Bug 1041129 - Complete freeze with "ata2: COMRESET failed" when on battery power
Summary: Complete freeze with "ata2: COMRESET failed" when on battery power
Status: NEW
Alias: None
Product: openSUSE Tumbleweed
Classification: openSUSE
Component: Other (show other bugs)
Version: Current
Hardware: x86-64 Other
: P5 - None : Normal with 3 votes (vote)
Target Milestone: ---
Assignee: Alexei Sorokin
QA Contact: E-mail List
URL:
Whiteboard:
Keywords:
Depends on:
Blocks:
 
Reported: 2017-05-28 12:39 UTC by jean-christophe baptiste
Modified: 2017-09-17 09:33 UTC (History)
0 users

See Also:
Found By: ---
Services Priority:
Business Priority:
Blocker: ---
Marketing QA Status: ---
IT Deployment: ---


Attachments
screenshot of VTY during the crash (5.99 MB, image/jpeg)
2017-05-28 12:39 UTC, jean-christophe baptiste
Details
Thinkpad UEFI hardware tests (313.12 KB, application/zip)
2017-05-28 13:10 UTC, jean-christophe baptiste
Details

Note You need to log in before you can comment on or make changes to this bug.
Description jean-christophe baptiste 2017-05-28 12:39:56 UTC
Created attachment 726715 [details]
screenshot of VTY during the crash

A few seconds after I unplug the power cord, my laptop starts lagging and freezing more and more until it becomes totally unresponsive.

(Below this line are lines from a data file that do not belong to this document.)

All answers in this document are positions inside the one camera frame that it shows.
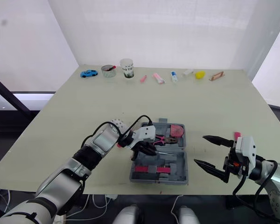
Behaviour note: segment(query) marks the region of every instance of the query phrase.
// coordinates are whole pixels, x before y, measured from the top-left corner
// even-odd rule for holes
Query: white cable
[[[8,209],[10,210],[8,204],[7,204],[7,201],[5,200],[5,198],[0,194],[0,197],[2,197],[2,199],[4,200],[5,204],[7,205]]]
[[[8,192],[8,201],[7,201],[7,205],[6,205],[6,207],[5,207],[4,212],[6,212],[6,211],[7,211],[8,206],[9,206],[9,203],[10,203],[10,190],[7,190],[7,192]]]
[[[179,197],[182,197],[182,196],[183,196],[183,195],[179,195],[179,196],[176,197],[176,199],[175,199],[175,201],[174,201],[174,203],[173,203],[172,209],[171,209],[171,214],[174,216],[174,218],[175,218],[177,224],[179,224],[179,222],[178,222],[178,219],[177,219],[176,215],[173,213],[173,209],[174,209],[174,206],[175,206],[175,204],[176,204],[177,199],[178,199]]]
[[[66,217],[68,218],[68,217],[71,217],[71,216],[73,216],[73,215],[75,215],[75,214],[78,214],[78,213],[82,212],[82,211],[86,208],[86,205],[87,205],[88,200],[89,200],[89,196],[90,196],[90,195],[87,196],[85,205],[84,205],[84,207],[83,207],[80,211],[77,211],[77,212],[75,212],[75,213],[73,213],[73,214],[70,214],[69,216],[66,216]]]
[[[98,209],[102,209],[102,208],[106,207],[110,203],[110,201],[111,201],[111,198],[109,198],[107,204],[105,204],[104,206],[98,206],[95,204],[94,195],[92,195],[92,202],[93,202],[94,206],[97,207]]]
[[[102,215],[94,217],[94,218],[88,218],[88,219],[65,219],[63,221],[88,221],[88,220],[97,219],[97,218],[102,217],[106,213],[107,207],[108,207],[108,204],[107,204],[107,198],[106,198],[106,195],[105,195],[105,210],[104,210],[104,213]]]

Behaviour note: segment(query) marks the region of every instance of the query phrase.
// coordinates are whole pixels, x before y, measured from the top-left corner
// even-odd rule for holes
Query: open toolbox
[[[167,119],[159,119],[154,126],[156,139],[153,144],[160,153],[150,156],[139,152],[138,157],[132,163],[131,182],[188,184],[188,159],[187,153],[184,151],[186,147],[185,126],[167,123]]]

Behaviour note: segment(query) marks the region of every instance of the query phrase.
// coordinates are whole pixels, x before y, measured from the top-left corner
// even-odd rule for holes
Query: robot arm
[[[149,144],[155,137],[152,123],[135,132],[119,119],[108,122],[107,127],[88,138],[72,158],[52,173],[38,188],[35,198],[22,202],[0,218],[0,224],[51,224],[55,215],[67,213],[82,195],[85,181],[118,142],[135,152],[156,155]]]
[[[280,220],[280,164],[266,161],[261,156],[256,155],[256,146],[252,137],[239,137],[237,141],[212,135],[204,136],[204,138],[216,145],[224,145],[231,148],[224,161],[224,171],[216,169],[214,165],[208,162],[194,161],[207,173],[220,178],[225,183],[228,183],[229,175],[232,173],[240,179],[248,177],[261,186],[264,184],[274,215]],[[268,179],[275,165],[277,169],[273,176]]]

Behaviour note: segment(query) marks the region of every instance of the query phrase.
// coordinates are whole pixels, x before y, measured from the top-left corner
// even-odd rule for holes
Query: pliers
[[[153,143],[154,146],[164,146],[165,144],[175,144],[177,143],[176,138],[166,138],[164,135],[155,135],[156,139],[159,139],[158,141],[155,141]]]

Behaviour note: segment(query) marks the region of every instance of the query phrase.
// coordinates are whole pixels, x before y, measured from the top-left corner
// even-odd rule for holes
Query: pink object
[[[142,79],[140,79],[141,83],[144,83],[145,79],[147,78],[147,75],[143,76]]]
[[[180,125],[171,125],[170,127],[170,136],[175,138],[182,137],[184,129]]]
[[[148,167],[135,166],[135,172],[147,173],[148,172]],[[157,173],[170,174],[170,167],[157,167]]]
[[[234,140],[237,141],[238,137],[241,137],[241,132],[235,132],[234,133]]]
[[[162,83],[165,83],[165,80],[161,78],[161,76],[159,76],[158,73],[154,73],[153,74],[153,77],[156,78],[156,80],[158,81],[158,84],[162,84]]]

The first symptoms are : applications cannot be launched or closed anymore, gnome-shell starts loosing GUI items, etc.
Then the gnome-shell session crashes and in return VTY also become unreachable.

On the VTY, the following messages appear :

 - ata2: COMRESET failed (errno=16)
 - systemd-journald complaining it cannot write logs.

< A photo of the error messages is enclosed here >

Same pattern if I try to boot straight on  battery power. It fails either early in the boot process or at the login screen.

Looking around for the "COMRESET failed" message, I did the following :

 - update the SSD firmware update to the latest version ;
 - update the UEFI (Thinkpad T460)

Also, note that I freshly install Tumbleweed on Friday.

Before, I was on Fedora and never had this issue.

So, except a weird coincidence, it is unlikely to be hardware related. Moreover, if my SSD was dying, why it would have no error in SMART and it would fail only on battery power.
Comment 1 jean-christophe baptiste 2017-05-28 13:10:14 UTC
Created attachment 726717 [details]
Thinkpad UEFI hardware tests

Adding here screenshots of Thinkpad hardware tests, including R/W tests and bus checks.

All tests are shown as PASSED.
Comment 2 jean-christophe baptiste 2017-05-28 16:43:37 UTC
Well, I finally found the culprit, it is not the kernel, it is TLP.

I got this hint after finding a similar report:
https://bugs.launchpad.net/ubuntu/+source/linux/+bug/539467

I had had also bad experiences issues with a similar tool, Powertop.
This time, I was not even aware that TLP came installed with Tumbleweed.

My opinion is that such tools should NOT be provided by default with any distro.

They bring weird instability issues and are not worth it.
On modern platforms, most of the powersave takes place at hardware/firmware level and tweaks enabled by these tools don't make much difference.

I don't know where to move this report... "installation" maybe ?
Comment 3 Stefan Hundhammer 2017-05-29 08:50:57 UTC
It's not CRITICAL if it happened once to one single user. Readjusting severity to a reasonable level.
Comment 4 Stefan Hundhammer 2017-05-29 09:00:57 UTC
Not installer related at all.
Comment 5 jean-christophe baptiste 2017-05-29 17:17:16 UTC
Sorry for messing with triage and severity (I thought it is a single impact estimate).

But I disagree with your assumption that only one user is affected. You cannot tell if other people simply did not report and moved ahead.

Several threads for distros like Arch and Ubuntu prove that other users were 
affected, and it is potentially harming to rely on such tweaking programs (tlp or powertop).
Comment 6 jean-christophe baptiste 2017-09-02 14:18:08 UTC
So this bug did affect a lot of people on other distros and still not assigned ?

To be on the safe side, openSUSE should NOT install TLP by default.

It is not efficient on modern hardware and it is buggy.